### Problem description
Quote exactly, and only, the lines from the one with "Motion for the" through the end of the listing.

________________

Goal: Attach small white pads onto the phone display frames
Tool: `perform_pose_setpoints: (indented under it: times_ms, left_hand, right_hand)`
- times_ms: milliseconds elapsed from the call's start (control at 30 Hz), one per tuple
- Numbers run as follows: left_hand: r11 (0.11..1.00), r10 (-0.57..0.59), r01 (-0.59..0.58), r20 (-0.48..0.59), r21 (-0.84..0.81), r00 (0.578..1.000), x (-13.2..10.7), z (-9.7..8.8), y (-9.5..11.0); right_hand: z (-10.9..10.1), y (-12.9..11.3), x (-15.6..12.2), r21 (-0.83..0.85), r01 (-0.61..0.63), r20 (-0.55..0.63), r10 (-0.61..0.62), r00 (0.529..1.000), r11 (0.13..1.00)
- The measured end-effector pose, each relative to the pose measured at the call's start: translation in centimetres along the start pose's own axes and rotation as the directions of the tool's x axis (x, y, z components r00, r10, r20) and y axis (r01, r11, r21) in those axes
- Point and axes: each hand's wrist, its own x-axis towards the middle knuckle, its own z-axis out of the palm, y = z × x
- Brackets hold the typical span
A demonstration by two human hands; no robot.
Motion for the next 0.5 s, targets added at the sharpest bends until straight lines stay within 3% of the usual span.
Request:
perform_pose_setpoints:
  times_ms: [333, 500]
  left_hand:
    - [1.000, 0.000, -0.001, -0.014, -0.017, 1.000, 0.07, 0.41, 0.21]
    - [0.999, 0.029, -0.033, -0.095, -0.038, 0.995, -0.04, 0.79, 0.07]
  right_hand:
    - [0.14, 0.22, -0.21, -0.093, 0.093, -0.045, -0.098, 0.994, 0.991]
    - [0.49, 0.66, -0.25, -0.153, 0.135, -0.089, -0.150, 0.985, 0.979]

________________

### Answer
Motion for the next 0.5 s, targets added at the sharpest bends until straight lines stay within 3% of the usual span.
Request:
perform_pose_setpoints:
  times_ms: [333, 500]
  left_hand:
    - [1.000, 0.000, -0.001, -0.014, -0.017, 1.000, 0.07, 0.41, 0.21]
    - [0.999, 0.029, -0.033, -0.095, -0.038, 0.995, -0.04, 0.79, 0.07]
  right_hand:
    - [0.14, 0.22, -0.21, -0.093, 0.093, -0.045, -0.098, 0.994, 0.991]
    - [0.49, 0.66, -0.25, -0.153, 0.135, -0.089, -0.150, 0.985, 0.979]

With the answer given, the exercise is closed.